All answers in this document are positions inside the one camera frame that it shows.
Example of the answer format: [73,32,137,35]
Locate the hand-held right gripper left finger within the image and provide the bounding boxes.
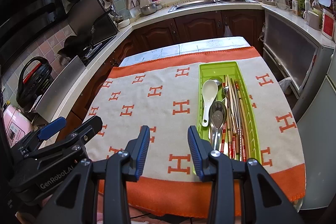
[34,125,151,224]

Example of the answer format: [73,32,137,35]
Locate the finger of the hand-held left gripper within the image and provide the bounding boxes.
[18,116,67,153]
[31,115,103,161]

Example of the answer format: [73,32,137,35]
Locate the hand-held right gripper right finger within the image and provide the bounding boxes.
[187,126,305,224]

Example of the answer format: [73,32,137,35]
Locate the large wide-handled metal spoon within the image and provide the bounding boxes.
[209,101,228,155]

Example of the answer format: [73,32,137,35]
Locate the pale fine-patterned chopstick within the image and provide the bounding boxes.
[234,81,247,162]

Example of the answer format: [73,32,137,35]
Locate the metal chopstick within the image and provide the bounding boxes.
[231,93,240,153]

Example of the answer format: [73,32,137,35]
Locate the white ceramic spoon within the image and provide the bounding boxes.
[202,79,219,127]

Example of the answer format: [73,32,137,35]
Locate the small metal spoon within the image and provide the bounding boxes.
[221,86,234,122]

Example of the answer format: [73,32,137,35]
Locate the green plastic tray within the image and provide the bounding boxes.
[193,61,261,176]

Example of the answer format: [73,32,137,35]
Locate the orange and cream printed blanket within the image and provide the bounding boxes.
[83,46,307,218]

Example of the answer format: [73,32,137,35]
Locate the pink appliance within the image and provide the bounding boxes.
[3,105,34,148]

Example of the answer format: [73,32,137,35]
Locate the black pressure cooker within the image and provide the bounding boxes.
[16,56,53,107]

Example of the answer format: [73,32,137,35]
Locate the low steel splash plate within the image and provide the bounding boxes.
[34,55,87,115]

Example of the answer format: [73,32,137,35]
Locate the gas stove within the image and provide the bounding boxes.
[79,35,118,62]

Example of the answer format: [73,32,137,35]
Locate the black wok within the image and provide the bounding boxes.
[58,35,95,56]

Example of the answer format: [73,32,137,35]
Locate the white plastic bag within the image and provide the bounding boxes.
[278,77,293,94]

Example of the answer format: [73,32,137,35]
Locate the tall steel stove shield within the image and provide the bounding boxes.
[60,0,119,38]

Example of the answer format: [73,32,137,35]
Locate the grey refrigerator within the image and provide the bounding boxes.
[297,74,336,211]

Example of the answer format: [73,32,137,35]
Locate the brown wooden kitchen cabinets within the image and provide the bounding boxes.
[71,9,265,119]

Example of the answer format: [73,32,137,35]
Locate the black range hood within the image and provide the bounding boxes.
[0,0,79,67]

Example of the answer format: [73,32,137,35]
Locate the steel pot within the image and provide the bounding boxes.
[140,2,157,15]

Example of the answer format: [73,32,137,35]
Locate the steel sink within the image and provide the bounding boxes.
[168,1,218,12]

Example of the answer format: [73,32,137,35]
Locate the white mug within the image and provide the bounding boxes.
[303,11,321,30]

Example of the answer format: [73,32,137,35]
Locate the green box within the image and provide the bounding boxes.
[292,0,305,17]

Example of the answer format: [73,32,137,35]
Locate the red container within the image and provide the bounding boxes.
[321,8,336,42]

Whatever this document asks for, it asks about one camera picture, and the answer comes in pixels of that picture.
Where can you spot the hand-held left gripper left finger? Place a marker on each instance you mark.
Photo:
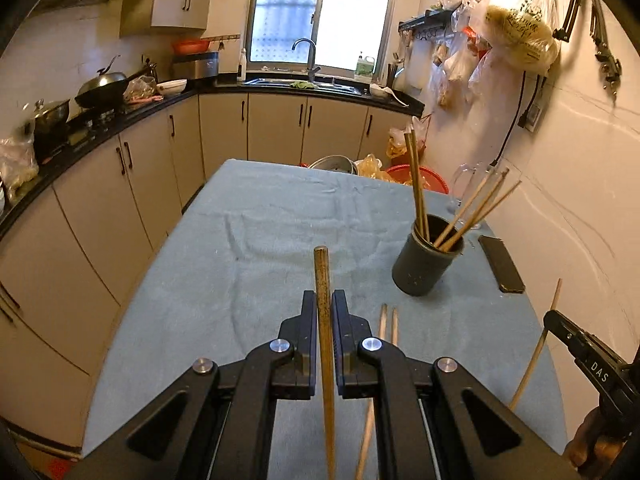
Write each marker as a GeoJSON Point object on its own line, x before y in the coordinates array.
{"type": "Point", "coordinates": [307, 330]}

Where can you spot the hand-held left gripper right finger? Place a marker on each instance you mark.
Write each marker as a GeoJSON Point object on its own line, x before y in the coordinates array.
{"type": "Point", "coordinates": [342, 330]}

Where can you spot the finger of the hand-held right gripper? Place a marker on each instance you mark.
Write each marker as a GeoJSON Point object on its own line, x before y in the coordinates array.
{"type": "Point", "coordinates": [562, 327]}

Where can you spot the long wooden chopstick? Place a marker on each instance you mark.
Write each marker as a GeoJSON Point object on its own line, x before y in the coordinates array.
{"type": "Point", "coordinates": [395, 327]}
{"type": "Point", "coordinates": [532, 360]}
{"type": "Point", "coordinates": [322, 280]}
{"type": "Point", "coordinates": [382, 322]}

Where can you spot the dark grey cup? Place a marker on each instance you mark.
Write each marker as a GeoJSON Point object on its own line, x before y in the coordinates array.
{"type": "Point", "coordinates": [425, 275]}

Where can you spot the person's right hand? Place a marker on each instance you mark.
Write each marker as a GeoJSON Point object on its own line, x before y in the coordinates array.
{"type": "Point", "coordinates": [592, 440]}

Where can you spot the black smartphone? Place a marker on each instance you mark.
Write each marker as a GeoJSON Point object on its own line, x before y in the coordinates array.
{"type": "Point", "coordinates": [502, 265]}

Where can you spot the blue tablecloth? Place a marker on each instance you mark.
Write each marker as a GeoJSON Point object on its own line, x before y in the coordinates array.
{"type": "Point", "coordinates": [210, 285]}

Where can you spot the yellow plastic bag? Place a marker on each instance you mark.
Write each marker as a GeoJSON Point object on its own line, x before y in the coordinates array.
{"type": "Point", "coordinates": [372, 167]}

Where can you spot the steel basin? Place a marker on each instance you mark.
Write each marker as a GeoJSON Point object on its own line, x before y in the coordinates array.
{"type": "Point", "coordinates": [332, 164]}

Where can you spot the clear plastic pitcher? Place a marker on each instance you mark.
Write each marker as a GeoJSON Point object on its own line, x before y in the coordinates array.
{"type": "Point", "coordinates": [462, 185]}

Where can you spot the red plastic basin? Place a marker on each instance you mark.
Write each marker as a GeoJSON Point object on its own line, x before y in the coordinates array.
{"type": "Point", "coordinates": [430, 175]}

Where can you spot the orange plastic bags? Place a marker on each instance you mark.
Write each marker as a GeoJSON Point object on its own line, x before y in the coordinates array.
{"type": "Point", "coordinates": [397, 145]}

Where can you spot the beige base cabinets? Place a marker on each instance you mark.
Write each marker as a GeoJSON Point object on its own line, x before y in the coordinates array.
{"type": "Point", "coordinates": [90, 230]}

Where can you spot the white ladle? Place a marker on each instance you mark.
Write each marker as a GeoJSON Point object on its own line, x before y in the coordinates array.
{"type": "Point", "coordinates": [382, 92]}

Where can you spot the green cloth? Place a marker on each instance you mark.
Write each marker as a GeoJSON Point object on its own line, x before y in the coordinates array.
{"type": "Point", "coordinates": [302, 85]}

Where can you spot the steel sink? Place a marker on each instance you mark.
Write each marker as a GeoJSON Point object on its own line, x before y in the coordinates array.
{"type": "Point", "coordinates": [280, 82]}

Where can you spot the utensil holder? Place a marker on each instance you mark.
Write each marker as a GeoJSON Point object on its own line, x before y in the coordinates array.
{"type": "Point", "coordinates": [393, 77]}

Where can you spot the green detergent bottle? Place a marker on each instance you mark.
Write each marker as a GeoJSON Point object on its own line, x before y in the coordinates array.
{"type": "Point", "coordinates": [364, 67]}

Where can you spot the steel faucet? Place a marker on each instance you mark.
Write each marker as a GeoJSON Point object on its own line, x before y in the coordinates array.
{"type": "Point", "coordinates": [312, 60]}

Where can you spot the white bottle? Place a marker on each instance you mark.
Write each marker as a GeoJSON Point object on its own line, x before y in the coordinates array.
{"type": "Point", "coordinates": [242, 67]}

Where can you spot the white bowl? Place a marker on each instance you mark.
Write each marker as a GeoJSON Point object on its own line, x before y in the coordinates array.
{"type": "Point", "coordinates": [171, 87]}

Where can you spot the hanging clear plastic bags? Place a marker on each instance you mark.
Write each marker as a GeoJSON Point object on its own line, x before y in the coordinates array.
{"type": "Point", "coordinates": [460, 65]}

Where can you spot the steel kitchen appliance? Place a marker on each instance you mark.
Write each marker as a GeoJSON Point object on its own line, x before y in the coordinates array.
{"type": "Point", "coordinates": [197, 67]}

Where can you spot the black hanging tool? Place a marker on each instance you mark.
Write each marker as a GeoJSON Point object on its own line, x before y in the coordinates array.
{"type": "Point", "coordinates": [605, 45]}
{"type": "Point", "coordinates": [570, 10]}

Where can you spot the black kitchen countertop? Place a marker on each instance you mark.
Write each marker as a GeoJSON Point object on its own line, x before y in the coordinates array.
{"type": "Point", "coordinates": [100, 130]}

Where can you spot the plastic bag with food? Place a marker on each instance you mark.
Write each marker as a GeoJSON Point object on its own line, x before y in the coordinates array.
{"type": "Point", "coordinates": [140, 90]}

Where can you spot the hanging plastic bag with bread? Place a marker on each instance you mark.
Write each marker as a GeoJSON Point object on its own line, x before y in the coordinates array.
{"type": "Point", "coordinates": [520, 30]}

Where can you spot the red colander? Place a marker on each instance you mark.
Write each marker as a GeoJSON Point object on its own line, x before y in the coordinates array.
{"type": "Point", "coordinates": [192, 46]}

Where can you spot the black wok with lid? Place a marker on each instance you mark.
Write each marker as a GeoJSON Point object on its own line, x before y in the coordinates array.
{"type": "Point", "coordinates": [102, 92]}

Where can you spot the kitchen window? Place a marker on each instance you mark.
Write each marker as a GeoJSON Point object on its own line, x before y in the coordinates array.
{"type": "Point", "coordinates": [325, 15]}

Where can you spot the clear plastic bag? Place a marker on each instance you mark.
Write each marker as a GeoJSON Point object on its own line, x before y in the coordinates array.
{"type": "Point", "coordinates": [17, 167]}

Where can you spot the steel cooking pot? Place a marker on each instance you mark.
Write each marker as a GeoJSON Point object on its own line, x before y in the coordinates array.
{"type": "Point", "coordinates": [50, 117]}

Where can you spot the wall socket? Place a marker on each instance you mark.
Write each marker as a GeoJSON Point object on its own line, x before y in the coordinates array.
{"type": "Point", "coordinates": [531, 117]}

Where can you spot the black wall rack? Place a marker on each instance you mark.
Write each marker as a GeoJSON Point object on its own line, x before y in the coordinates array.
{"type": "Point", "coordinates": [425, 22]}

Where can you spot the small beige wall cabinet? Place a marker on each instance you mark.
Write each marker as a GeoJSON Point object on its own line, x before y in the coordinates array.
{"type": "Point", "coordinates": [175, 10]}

AIM OF THE TASK
Show each line in the listing above that has "hanging".

OUTPUT FOR THIS TASK
Where can you spot the hanging clear plastic bags? Place a marker on each instance you mark.
Where can you spot the black hanging tool? Place a marker on each instance you mark.
Where can you spot the hanging plastic bag with bread? Place a marker on each instance you mark.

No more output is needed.